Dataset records
────────────────
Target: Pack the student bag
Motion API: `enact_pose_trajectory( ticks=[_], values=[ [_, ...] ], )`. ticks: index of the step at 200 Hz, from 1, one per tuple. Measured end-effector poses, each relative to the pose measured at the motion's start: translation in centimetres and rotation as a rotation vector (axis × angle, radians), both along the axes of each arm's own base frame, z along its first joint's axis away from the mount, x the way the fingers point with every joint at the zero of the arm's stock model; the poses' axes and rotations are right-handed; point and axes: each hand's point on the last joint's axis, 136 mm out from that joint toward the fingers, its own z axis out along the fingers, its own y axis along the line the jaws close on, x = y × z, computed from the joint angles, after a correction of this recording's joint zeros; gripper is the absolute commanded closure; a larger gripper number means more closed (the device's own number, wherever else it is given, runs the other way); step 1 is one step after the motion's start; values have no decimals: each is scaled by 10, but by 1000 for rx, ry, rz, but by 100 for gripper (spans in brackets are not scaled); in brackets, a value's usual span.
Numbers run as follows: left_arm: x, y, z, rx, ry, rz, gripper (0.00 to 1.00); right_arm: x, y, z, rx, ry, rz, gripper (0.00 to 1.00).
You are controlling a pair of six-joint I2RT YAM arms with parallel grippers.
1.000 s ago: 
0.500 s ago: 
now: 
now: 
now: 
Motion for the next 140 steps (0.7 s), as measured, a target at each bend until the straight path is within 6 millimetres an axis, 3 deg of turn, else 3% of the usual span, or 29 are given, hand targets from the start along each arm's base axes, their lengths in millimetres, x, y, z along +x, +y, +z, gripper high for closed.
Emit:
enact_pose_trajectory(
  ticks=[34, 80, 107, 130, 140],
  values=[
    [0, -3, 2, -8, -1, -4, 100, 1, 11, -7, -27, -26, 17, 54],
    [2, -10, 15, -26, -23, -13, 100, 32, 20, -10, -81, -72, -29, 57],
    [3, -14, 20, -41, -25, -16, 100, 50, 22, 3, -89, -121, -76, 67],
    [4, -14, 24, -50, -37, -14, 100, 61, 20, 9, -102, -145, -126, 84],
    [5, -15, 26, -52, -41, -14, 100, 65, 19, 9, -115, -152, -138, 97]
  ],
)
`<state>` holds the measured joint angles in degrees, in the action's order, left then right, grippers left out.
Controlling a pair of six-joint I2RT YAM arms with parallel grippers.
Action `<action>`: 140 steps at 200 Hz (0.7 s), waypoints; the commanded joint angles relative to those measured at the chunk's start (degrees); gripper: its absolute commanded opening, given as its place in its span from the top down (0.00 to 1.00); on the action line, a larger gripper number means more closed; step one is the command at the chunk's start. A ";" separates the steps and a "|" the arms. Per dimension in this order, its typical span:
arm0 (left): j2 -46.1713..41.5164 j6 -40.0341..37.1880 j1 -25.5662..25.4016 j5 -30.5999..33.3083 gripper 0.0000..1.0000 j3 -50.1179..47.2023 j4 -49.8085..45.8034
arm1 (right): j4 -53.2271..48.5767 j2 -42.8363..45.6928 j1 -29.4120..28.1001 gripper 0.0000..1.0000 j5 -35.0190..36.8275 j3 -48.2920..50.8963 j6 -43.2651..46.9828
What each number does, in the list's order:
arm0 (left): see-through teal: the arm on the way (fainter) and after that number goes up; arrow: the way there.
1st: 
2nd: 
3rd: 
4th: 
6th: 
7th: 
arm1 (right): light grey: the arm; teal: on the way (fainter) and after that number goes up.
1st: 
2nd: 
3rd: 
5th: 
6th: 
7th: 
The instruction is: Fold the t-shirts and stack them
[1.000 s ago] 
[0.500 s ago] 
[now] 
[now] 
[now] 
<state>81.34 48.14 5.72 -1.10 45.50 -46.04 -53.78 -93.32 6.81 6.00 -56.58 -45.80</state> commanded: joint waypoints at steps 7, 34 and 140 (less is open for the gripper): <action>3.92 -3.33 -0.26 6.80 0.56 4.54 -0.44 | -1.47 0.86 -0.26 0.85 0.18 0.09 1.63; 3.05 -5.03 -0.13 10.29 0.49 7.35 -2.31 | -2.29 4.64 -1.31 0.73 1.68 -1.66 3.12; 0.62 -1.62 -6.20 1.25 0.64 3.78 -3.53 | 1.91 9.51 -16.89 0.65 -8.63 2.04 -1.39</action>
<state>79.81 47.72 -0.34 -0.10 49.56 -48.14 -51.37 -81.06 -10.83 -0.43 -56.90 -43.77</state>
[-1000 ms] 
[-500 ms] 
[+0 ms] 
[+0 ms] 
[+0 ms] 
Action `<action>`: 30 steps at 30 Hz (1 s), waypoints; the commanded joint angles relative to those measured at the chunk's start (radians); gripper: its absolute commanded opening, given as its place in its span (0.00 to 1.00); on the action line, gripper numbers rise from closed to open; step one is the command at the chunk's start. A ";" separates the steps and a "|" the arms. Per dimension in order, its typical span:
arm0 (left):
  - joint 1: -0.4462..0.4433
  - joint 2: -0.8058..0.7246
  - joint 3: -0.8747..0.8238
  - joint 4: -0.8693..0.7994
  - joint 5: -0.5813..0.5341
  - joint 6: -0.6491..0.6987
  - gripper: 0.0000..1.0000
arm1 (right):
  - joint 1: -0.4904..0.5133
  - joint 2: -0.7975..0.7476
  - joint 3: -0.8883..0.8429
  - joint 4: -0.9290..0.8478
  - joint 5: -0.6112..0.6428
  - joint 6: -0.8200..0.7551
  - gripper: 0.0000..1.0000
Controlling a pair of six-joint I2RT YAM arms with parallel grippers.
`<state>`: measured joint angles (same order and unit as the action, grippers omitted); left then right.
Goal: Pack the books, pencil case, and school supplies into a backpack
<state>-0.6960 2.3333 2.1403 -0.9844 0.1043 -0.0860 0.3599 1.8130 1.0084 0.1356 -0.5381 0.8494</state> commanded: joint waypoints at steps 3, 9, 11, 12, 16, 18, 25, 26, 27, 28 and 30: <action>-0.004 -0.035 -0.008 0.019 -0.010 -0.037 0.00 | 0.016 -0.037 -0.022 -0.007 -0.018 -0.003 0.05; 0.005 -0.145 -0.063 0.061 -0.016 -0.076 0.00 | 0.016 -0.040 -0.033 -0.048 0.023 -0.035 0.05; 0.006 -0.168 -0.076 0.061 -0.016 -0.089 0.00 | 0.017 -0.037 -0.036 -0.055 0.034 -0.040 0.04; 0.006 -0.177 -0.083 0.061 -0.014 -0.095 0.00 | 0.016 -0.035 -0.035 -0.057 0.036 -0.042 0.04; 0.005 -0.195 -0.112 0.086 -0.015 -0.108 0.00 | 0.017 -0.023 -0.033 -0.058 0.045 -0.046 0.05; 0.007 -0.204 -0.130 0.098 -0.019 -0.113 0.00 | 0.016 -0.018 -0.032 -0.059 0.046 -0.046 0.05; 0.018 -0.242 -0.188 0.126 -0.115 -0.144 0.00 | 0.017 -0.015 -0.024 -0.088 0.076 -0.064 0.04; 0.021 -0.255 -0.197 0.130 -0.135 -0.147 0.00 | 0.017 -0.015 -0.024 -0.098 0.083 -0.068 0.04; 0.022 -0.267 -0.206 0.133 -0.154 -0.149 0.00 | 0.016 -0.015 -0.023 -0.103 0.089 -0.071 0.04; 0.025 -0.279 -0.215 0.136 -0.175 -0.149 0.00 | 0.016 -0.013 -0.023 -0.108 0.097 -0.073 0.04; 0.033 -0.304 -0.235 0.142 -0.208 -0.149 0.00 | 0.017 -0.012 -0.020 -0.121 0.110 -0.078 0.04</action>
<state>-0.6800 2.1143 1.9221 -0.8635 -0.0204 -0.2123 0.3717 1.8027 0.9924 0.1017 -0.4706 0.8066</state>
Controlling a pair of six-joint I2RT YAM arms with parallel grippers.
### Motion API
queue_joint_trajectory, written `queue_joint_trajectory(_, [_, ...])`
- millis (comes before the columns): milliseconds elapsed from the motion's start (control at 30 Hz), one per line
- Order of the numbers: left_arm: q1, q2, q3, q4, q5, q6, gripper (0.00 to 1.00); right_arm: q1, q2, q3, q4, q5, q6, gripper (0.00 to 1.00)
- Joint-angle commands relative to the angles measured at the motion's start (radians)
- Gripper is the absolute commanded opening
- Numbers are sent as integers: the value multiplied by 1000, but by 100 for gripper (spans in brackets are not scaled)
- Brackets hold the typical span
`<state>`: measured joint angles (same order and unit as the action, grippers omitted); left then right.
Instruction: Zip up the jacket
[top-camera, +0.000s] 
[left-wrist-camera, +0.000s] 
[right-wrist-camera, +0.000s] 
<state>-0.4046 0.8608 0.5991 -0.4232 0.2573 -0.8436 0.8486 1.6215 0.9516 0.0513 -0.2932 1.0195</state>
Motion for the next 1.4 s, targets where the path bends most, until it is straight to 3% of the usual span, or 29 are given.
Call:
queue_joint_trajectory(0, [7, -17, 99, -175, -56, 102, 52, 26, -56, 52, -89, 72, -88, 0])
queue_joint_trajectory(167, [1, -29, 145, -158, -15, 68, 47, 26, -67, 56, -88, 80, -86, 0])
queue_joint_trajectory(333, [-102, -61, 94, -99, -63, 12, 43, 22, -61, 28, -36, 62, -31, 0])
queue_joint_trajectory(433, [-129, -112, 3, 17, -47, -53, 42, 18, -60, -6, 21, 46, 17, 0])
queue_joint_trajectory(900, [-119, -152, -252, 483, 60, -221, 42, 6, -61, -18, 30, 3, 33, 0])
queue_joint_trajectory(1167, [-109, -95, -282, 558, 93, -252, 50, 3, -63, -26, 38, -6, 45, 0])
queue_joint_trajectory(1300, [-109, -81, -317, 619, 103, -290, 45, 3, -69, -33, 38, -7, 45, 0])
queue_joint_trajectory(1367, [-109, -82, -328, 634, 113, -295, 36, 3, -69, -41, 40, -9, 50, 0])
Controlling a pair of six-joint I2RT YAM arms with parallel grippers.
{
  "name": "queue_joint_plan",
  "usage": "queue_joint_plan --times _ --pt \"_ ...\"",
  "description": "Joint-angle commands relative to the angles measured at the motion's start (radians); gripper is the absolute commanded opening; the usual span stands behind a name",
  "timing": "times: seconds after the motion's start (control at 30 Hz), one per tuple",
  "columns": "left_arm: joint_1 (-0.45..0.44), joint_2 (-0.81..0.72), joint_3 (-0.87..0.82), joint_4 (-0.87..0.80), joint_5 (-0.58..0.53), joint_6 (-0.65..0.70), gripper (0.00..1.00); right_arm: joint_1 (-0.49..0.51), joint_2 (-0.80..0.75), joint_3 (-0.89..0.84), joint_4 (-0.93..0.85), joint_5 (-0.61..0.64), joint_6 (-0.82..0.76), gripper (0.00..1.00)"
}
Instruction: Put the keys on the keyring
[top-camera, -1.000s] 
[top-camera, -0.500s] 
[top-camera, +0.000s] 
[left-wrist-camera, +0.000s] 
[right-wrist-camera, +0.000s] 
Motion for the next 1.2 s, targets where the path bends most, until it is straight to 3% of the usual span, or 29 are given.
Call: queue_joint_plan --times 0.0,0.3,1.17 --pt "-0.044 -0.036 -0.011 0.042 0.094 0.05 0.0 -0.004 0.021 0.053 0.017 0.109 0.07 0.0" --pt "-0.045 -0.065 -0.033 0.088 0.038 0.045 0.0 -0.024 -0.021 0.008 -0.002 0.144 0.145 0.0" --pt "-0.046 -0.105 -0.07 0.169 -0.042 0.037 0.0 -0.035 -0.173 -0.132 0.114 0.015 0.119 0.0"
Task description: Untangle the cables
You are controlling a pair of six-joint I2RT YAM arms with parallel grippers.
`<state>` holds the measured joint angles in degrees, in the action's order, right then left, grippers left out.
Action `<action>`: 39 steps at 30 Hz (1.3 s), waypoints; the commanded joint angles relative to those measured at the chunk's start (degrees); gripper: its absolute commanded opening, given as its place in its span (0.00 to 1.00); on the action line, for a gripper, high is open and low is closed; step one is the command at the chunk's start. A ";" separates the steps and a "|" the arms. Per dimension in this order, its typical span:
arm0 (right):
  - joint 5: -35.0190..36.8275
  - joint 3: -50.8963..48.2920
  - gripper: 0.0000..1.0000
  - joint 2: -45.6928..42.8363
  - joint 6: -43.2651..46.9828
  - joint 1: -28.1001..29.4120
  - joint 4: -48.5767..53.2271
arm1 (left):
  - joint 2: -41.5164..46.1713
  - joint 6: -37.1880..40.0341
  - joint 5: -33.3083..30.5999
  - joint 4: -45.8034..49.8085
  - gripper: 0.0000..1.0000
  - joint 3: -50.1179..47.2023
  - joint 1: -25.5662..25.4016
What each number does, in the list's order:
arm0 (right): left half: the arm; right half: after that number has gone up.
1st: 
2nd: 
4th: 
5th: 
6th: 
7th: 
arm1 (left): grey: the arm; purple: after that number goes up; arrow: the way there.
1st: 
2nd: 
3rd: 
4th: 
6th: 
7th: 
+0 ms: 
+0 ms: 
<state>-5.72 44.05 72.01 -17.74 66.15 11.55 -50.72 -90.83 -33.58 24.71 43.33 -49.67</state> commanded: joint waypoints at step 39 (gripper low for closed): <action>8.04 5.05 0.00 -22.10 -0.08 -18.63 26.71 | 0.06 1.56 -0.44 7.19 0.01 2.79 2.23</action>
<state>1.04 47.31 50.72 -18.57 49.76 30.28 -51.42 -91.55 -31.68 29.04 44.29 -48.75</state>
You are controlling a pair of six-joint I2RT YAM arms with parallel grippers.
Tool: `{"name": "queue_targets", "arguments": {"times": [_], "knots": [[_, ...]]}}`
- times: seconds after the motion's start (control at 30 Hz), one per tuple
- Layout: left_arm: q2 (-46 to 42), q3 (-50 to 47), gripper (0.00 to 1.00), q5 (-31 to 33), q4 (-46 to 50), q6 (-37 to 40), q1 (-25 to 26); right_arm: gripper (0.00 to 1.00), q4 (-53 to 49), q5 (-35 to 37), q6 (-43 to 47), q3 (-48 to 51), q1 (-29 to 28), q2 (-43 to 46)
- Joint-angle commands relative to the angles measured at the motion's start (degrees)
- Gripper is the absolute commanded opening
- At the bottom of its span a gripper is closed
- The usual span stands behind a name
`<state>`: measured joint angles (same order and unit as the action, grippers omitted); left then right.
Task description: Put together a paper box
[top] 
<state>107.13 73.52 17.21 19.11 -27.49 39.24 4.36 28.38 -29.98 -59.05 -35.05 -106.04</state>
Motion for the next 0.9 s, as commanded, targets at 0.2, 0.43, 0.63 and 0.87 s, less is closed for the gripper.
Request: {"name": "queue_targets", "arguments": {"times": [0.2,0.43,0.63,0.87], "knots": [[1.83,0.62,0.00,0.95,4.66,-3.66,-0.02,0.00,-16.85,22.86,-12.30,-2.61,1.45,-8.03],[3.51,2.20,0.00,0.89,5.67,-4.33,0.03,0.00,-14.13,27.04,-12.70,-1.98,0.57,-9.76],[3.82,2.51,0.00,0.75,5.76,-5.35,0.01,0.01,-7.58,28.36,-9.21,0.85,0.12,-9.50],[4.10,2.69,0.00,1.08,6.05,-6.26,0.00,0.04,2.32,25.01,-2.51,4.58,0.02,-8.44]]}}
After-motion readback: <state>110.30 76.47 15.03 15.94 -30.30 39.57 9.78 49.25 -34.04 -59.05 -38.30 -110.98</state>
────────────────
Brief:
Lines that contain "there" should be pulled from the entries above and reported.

Output for this task:
arm0 (left): see-through teal: the arm on the way (fainter) and after that number goes up; arrow: the way there.
arm1 (left): grey: the arm; purple: after that number goes up; arrow: the way there.

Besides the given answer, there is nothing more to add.